Look through the records below for the line holding "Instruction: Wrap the". Write it out exactly, with each following line through the line holding "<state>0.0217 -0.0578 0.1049".

== Records provided

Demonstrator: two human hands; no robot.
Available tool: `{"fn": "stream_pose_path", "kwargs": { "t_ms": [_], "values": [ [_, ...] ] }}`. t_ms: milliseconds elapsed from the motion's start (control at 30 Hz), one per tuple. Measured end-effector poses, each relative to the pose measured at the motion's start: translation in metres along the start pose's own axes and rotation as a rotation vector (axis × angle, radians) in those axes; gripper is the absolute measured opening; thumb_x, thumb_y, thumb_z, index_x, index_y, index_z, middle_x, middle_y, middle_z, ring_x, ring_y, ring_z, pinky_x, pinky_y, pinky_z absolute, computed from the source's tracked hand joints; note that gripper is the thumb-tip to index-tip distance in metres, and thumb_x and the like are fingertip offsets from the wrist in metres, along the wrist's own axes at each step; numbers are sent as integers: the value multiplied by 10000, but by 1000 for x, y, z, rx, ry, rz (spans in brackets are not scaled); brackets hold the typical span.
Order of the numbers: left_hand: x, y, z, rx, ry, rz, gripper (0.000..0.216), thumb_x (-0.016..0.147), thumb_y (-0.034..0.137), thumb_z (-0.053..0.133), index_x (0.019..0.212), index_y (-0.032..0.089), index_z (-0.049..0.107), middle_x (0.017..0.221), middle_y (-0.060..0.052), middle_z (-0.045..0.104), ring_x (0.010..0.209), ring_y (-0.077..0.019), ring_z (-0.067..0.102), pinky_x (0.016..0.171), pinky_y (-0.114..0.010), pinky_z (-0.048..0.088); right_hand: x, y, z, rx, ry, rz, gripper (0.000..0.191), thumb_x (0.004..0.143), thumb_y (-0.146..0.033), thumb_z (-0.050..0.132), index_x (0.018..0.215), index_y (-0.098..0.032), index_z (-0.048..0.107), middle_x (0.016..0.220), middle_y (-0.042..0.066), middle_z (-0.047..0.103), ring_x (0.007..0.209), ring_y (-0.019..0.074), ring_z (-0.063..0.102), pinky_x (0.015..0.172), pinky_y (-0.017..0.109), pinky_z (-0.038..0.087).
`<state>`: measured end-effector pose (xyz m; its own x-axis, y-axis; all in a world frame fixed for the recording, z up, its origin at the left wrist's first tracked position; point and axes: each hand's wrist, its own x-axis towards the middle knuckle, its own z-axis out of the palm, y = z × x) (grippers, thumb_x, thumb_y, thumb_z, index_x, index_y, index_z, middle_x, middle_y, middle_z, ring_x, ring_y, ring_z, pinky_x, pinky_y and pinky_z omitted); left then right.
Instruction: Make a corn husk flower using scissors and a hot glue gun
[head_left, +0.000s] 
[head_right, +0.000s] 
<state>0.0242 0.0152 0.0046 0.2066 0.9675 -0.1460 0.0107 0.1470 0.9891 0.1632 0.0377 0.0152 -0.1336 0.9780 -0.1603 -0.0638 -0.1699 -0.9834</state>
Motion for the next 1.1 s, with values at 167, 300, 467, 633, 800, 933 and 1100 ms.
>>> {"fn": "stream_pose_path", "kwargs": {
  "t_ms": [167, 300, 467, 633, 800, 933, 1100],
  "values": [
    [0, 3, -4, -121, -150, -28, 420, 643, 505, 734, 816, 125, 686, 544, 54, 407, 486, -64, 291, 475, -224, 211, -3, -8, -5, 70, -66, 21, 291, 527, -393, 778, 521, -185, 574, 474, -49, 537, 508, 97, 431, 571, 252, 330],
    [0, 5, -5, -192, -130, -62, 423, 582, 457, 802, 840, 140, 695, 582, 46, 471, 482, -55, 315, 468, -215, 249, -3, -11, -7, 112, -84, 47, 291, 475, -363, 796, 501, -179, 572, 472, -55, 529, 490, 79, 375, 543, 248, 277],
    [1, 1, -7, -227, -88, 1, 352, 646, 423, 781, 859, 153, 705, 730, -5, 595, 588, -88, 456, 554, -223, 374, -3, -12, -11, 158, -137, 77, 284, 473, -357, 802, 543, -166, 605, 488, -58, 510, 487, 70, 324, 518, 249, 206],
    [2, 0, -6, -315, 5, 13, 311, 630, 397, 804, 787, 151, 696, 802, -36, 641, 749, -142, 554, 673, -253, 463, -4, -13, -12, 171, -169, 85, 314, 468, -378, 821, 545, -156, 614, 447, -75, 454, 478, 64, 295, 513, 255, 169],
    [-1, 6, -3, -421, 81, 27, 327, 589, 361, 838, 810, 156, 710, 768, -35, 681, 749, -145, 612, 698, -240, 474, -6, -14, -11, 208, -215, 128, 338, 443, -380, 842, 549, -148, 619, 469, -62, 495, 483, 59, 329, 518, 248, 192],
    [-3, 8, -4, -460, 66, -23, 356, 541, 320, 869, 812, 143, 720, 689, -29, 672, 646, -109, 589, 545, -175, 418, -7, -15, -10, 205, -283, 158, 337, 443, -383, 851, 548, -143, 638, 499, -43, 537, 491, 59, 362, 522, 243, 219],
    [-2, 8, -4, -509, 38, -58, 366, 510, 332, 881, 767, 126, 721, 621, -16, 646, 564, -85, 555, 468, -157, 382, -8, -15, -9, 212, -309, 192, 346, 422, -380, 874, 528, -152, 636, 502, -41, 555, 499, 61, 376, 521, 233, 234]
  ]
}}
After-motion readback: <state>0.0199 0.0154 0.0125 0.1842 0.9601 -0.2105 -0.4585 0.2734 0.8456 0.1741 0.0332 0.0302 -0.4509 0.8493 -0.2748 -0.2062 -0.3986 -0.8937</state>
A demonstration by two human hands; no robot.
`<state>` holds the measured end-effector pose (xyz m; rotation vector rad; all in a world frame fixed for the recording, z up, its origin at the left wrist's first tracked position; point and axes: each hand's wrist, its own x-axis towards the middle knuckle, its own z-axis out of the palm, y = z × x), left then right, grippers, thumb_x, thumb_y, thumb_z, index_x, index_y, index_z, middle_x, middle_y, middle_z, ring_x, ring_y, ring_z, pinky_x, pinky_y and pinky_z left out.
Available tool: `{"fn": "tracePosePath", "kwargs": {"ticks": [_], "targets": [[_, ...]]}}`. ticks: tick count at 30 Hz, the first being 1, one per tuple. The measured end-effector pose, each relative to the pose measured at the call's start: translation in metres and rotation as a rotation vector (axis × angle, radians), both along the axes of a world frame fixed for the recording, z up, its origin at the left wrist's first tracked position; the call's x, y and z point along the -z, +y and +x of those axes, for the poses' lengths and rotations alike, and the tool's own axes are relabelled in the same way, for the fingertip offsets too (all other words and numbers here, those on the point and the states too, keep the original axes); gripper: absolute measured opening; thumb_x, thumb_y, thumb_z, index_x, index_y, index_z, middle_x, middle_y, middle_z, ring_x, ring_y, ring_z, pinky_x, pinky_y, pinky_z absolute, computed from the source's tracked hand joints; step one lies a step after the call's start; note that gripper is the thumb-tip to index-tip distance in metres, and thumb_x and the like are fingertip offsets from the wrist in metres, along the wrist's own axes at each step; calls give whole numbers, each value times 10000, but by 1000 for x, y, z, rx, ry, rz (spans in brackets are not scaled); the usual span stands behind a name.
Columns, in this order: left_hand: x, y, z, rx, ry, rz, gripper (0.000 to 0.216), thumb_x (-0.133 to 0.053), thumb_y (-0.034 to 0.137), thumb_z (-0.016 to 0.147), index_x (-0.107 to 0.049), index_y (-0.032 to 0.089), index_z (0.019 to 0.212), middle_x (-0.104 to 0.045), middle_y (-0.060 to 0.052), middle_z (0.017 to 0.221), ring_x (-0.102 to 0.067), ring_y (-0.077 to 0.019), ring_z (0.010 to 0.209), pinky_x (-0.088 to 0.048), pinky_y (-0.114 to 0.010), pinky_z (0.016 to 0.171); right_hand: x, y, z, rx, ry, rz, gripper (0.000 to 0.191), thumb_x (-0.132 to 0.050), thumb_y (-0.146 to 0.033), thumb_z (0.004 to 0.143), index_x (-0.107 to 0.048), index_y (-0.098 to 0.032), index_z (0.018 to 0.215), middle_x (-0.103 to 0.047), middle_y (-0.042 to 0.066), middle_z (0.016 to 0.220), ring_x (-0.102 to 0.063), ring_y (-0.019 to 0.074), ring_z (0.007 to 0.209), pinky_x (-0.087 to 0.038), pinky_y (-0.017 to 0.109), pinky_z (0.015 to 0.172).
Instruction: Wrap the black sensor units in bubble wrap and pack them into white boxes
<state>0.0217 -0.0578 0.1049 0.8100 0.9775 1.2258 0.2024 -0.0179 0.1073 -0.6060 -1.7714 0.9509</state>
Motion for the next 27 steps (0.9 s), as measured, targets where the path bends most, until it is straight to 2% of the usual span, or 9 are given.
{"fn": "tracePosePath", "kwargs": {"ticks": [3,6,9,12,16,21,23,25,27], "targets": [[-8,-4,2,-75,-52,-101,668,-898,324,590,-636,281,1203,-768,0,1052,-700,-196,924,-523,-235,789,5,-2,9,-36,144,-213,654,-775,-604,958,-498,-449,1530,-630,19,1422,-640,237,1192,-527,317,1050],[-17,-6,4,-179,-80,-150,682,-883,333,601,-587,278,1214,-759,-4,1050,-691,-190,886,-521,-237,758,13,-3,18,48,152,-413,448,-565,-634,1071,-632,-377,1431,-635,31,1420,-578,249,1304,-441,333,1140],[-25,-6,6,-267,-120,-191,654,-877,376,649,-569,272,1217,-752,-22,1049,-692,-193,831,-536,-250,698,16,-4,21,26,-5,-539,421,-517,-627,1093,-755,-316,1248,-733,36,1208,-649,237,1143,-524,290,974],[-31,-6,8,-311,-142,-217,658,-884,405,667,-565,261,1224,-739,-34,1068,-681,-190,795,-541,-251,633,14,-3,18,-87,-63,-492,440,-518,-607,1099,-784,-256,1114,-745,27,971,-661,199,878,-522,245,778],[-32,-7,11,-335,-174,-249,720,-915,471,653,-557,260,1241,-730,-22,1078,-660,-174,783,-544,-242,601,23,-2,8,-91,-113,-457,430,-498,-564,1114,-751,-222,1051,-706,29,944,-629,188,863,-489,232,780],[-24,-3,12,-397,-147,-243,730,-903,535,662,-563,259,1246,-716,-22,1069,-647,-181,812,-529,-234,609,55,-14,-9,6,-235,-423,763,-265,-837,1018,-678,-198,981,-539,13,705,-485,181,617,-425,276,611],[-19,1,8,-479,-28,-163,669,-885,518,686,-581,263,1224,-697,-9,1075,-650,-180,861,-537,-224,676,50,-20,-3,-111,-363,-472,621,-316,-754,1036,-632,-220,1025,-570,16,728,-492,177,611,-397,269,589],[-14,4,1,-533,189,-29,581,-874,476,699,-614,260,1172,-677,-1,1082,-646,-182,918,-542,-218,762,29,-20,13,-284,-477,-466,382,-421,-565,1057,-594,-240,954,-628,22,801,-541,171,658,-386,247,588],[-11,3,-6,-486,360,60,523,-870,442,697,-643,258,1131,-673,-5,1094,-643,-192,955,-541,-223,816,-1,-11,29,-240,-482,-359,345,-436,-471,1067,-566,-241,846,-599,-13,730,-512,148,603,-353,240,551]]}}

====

- Solution -
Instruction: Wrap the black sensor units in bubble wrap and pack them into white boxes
<state>0.0217 -0.0578 0.1049 0.8100 0.9775 1.2258 0.2024 -0.0179 0.1073 -0.6060 -1.7714 0.9509</state>

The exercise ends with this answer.